Is this true for all illusion types (figment, glamer, phantasm, etc.)?


it depends on what you mean by "see through". There's the implied "I know it is an illusion" which is what the game text refers to and the literal reference to optical transparency. It's best not to take it out of context.

There are different types of illusions and it is the GM's responsibility to read the descriptions and determine the details in his game. Some are clear, others require interpretation.

In my experience, illusions with physical components can be opaque and still look like they are there but the details gave them away.
A fine example is a realistic forced perspective room. From a given viewpoint it looks convincingly real even though you know it is an optical illusion.
There's a long running joke about a naked guy with a hat of disguise.


Illusions wrote:

Saving Throws and Illusions (Disbelief)

Creatures encountering an illusion usually do not receive saving throws to recognize it as illusory until they study it carefully or interact with it in some fashion.

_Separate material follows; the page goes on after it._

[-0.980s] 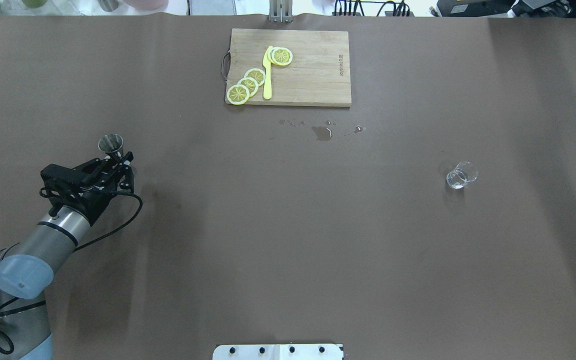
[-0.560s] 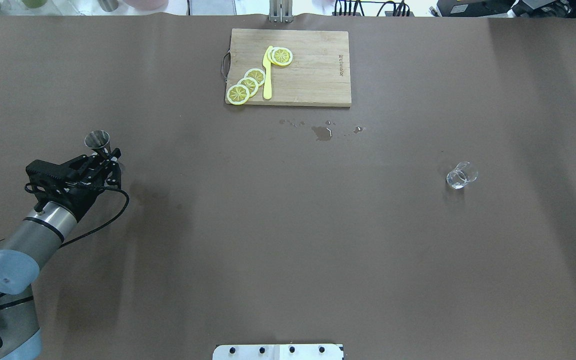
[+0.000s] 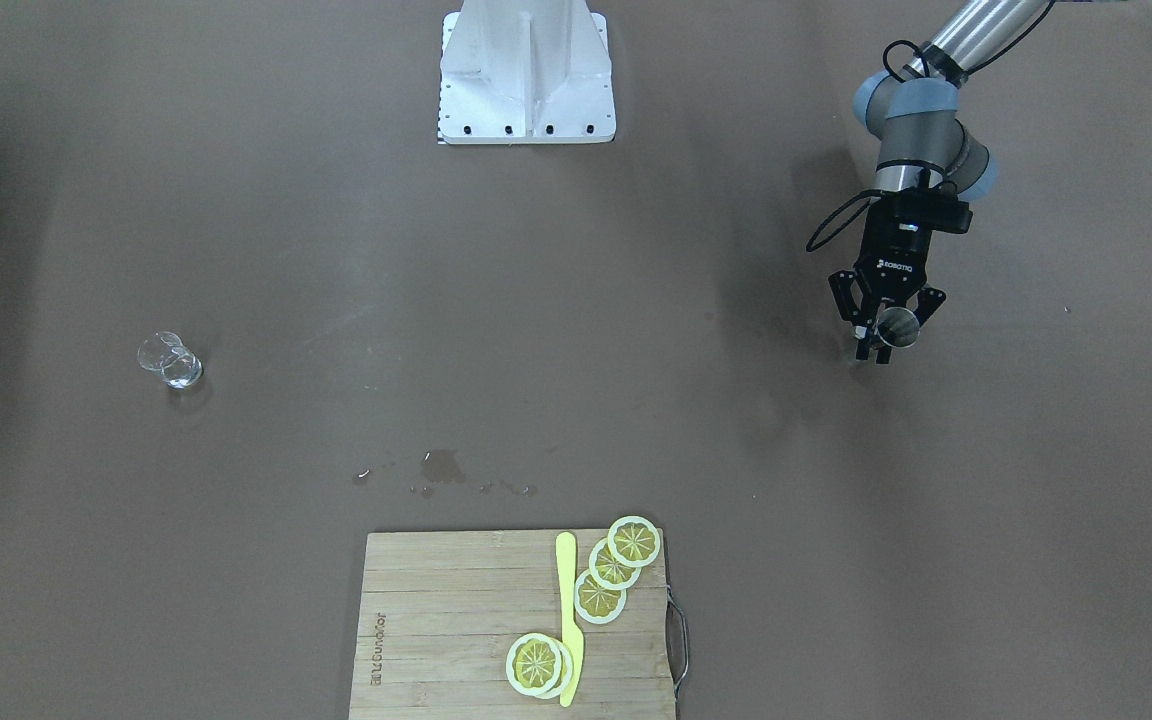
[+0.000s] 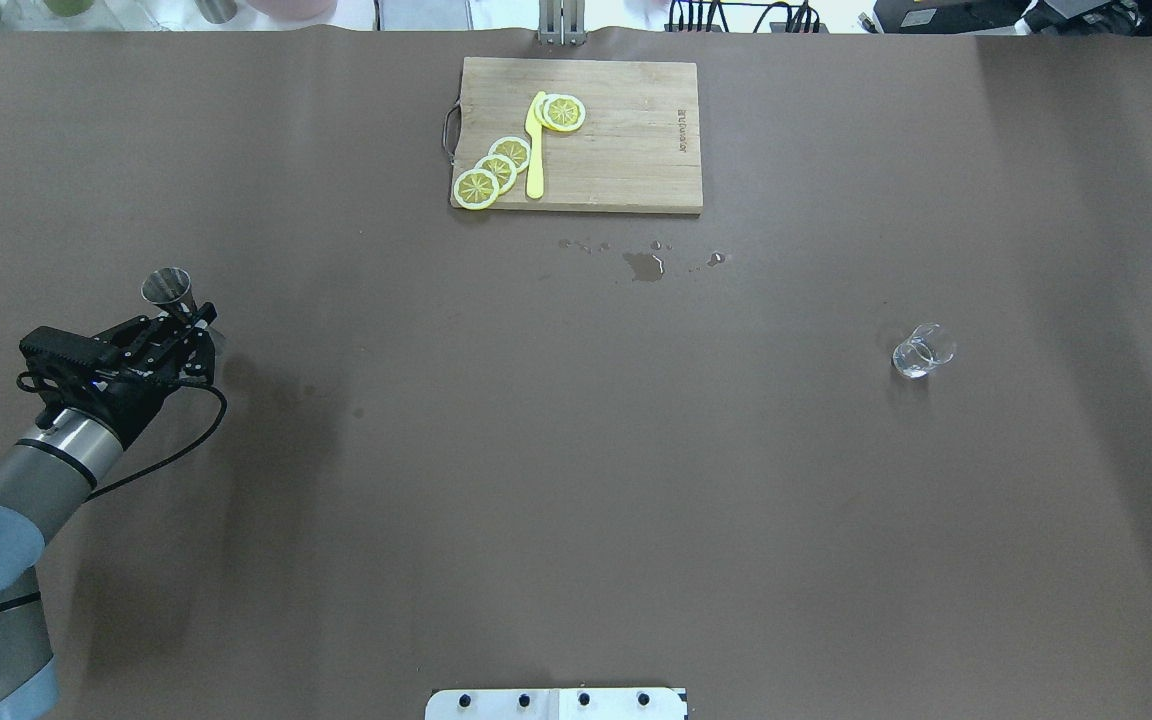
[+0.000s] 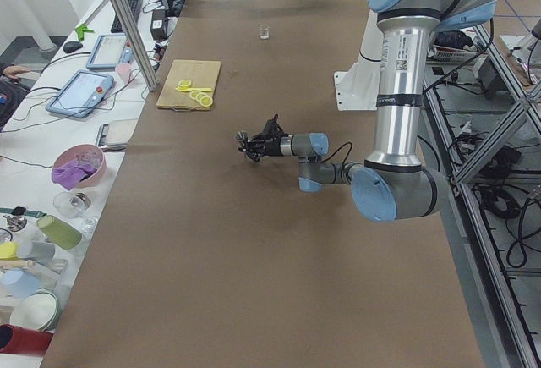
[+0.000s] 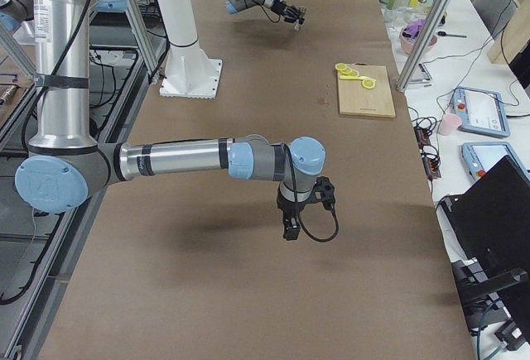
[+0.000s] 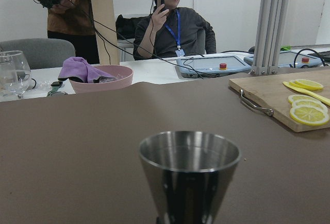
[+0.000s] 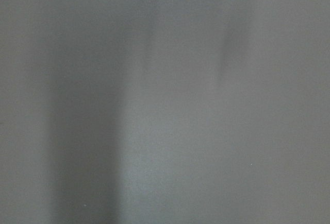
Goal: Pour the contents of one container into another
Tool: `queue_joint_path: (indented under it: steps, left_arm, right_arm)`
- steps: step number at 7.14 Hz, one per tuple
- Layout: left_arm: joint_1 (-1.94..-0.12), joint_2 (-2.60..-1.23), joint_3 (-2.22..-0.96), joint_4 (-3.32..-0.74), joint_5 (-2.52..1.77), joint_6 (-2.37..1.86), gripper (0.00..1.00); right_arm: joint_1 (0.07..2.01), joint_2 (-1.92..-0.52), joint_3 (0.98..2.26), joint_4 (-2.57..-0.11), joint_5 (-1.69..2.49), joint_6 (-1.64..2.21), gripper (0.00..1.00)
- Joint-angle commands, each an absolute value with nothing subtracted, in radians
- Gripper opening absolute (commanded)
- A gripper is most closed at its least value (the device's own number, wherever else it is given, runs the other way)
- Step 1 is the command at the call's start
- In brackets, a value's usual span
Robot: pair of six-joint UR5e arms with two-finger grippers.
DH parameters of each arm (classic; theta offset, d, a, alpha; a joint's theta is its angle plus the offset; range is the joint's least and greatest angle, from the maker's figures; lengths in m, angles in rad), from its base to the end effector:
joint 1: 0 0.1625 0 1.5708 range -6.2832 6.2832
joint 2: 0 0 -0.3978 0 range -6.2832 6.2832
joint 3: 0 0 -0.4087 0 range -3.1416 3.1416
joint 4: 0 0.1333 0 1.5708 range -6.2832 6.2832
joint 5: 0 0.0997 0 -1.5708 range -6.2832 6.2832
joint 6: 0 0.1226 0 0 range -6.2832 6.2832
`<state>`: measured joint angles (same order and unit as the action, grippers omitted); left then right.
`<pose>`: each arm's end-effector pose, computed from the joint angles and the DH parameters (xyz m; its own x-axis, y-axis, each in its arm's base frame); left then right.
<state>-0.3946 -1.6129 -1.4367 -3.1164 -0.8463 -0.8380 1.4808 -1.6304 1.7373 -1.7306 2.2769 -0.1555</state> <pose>0.4036 -0.4005 0.5092 0.6793 0.2598 -0.6864 0.5934 0.3558 0.7220 0.0106 -0.4802 0.6144 0.7378 -0.1878 0.6483 0.2065 0.9773 0.0481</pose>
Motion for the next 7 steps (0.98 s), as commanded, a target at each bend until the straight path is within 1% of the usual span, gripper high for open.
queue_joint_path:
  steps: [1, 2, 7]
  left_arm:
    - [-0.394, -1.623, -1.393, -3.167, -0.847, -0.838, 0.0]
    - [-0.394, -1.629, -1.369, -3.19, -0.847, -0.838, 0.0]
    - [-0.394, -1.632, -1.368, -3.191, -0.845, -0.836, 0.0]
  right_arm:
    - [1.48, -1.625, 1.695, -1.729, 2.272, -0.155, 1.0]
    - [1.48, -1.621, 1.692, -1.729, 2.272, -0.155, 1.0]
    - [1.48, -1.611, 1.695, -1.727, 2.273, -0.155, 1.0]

A successful saving throw against an illusion reveals it to be false, but a figment or phantasm remains as a translucent outline.

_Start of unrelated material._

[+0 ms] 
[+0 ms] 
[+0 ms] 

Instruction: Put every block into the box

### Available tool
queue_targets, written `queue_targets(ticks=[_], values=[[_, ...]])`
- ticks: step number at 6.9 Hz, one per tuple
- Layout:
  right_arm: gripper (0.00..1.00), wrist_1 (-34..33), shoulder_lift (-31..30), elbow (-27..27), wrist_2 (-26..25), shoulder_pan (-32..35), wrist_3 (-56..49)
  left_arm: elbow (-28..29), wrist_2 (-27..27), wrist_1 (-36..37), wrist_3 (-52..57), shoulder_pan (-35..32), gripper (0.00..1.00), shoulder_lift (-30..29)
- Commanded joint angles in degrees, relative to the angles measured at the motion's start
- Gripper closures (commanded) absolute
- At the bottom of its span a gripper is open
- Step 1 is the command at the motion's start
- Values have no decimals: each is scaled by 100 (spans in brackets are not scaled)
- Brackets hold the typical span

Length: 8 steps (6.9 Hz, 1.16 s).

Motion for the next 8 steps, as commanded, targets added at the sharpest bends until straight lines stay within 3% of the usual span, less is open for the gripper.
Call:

A failed saving throw indicates that a character fails to notice something is amiss. a character faced with proof that an illusion isn’t real needs no saving throw. If any viewer successfully disbelieves an illusion and communicates this fact to others, each such viewer gains a saving throw with a +4 bonus.

In the case of screen (let's assume you have an illusory crate in one corner and you are standing 'inside' it), anyone looking into the room does not get a save. Even if they enter the room, walk through it, they still don't assuming they don't try and interact with the crate (by touching it usually). If they deliberately take time to study the area (because they think it might be an illusion, or they've just seen the room a bit ago and it looked different, or because you just shot an arrow from inside the box), they do. If it definitely seems to be an illusion, because you stepped out of or into the box, they get one with a +4 bonus (note the arrow example above isn't quite proof, since spells or possibly magic arrows (like brilliant energy) could conceivably do this. Of course, this would be considered a reasonable excuse to attempt an active disbelief.

ckdragons wrote:
Is it possible to "see through" an illusion spell after making a successful disbelief save?

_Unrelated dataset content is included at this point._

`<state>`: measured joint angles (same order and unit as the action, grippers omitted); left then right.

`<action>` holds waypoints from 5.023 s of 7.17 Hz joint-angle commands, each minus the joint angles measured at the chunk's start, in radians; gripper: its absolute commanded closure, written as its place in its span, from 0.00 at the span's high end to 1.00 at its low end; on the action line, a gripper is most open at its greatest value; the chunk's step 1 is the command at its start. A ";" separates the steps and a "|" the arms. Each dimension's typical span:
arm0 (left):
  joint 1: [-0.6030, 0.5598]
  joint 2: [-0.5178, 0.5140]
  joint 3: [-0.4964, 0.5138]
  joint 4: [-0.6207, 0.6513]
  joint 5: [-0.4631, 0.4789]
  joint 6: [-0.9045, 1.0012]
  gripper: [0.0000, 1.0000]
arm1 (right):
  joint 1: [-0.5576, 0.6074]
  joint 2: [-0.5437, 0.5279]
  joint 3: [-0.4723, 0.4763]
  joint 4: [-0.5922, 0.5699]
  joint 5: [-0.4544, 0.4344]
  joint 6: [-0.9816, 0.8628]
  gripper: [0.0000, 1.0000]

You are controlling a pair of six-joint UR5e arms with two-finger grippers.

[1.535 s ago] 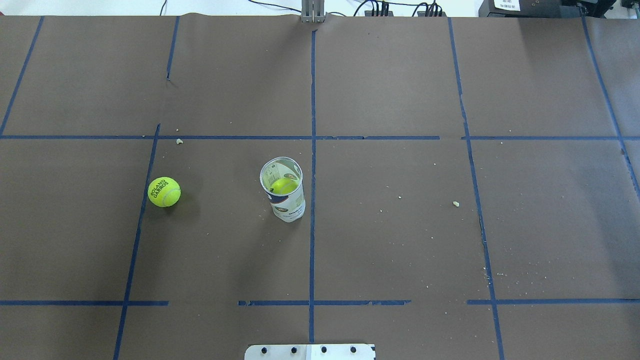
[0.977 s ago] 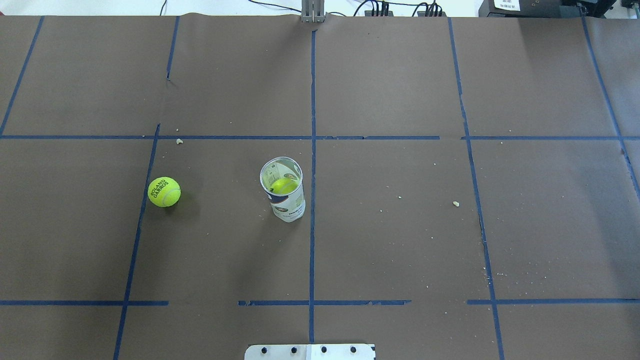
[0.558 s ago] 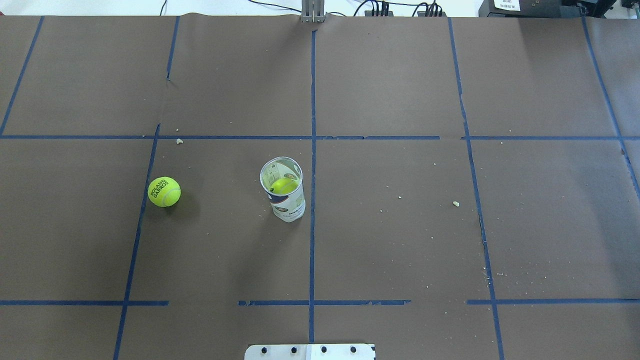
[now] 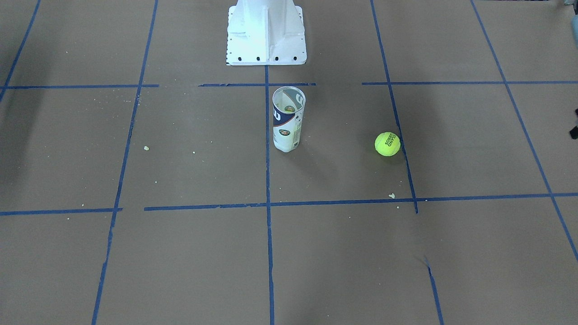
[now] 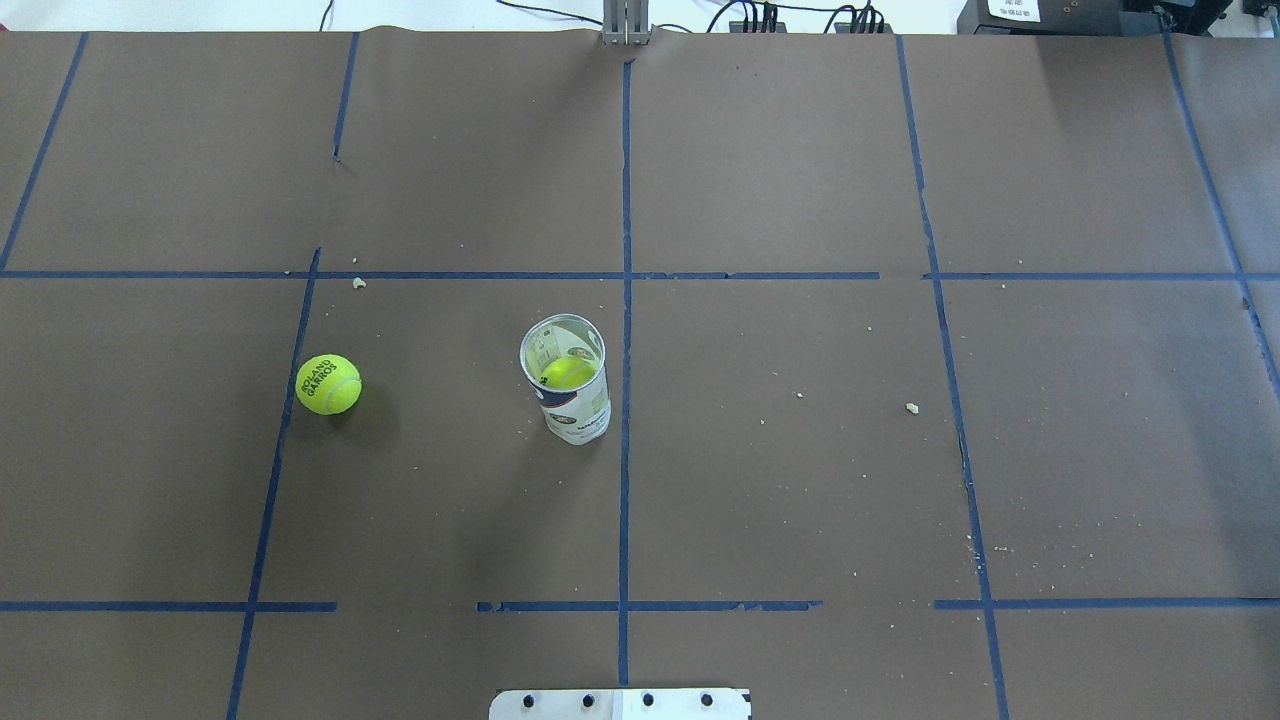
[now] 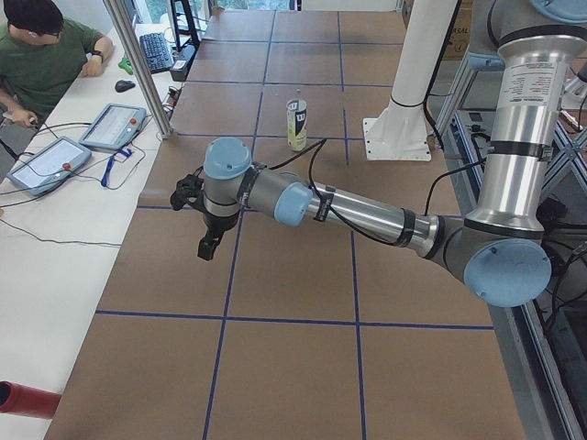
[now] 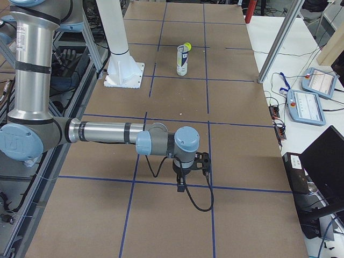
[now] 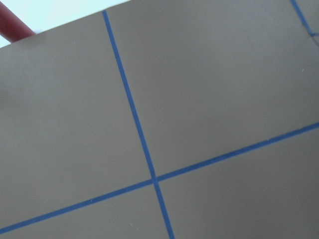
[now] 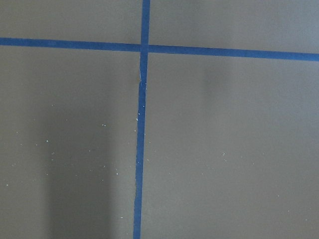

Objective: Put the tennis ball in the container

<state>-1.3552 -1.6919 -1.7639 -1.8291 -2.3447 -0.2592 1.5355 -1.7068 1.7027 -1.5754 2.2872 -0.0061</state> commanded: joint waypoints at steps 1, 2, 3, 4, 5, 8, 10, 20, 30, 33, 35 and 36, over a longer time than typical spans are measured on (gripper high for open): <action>0.195 -0.069 -0.037 -0.035 0.077 -0.308 1.00 | 0.000 -0.001 0.000 0.000 0.000 0.000 1.00; 0.308 -0.083 -0.078 -0.035 0.228 -0.495 1.00 | 0.000 -0.001 0.000 0.000 0.000 0.000 1.00; 0.403 -0.106 -0.083 -0.038 0.292 -0.629 1.00 | 0.000 -0.001 0.000 0.000 0.000 0.000 1.00; 0.482 -0.100 -0.082 -0.108 0.376 -0.712 1.00 | 0.000 0.001 0.000 0.000 0.000 0.000 1.00; 0.560 -0.074 -0.066 -0.212 0.472 -0.806 1.00 | 0.000 -0.001 0.000 0.000 0.000 0.000 1.00; 0.672 -0.065 -0.062 -0.229 0.565 -0.910 1.00 | 0.000 -0.001 0.000 0.000 0.000 0.000 1.00; 0.721 -0.065 -0.034 -0.228 0.610 -0.931 1.00 | 0.000 -0.001 0.000 0.000 0.000 0.000 1.00; 0.766 -0.069 0.008 -0.228 0.613 -0.920 0.18 | 0.000 -0.001 0.000 0.000 0.000 0.000 1.00; 0.630 -0.441 -0.396 0.575 0.446 -0.962 0.00 | 0.000 -0.001 0.000 0.000 0.000 0.000 1.00; 0.686 -0.654 -0.279 0.640 0.423 -1.159 0.00 | 0.000 0.001 0.000 0.000 0.000 0.000 1.00; 0.729 -0.774 -0.122 0.636 0.429 -1.216 0.00 | 0.000 -0.001 0.000 0.000 0.000 0.000 1.00; 0.737 -0.772 -0.112 0.634 0.430 -1.218 0.00 | 0.000 0.001 0.000 0.000 0.000 0.000 1.00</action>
<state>-0.6346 -2.4412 -1.9149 -1.1931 -1.9174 -1.4613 1.5355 -1.7063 1.7028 -1.5754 2.2872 -0.0061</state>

Since screen is a glamer, and the rules say figments and phantasms remain as translucent images, normally you don't get to see or note the presence once disbelieved. This means if the effect has other quality, like sound, scent, etc. those will not be detectable (by the rules, though I think most GMs would just indicate they are hazy, insubstantial, or obviously illusory to make it easier). In the case of the caster, they probably can be ruled to have some innate awareness of such things despite being considered to automatically see through it (for purposes of controlling and manipulating certain effects and knowing where they are and how they look).

For most other illusions (figments and phantasms), seeing through it still lets you note the outline and spot where it should be and what it is supposed to be pretending, but otherwise you should be unaffected by it. An illusion of a fog cloud will not block your vision once you've disbelieved it, but because of the translucent outline you could see where it was supposed to be (like if you were the caster and see through it automatically, but want to know where its borders are.)

Note that the illusory wall spell specifically does not allow disbelieving creatures to see through it (the caster can), making it a special case. So use permanent image instead when you want to cover that basilisk pit to teach smarmy PCs who disbelieve everything or have constant true seeing up a lessen.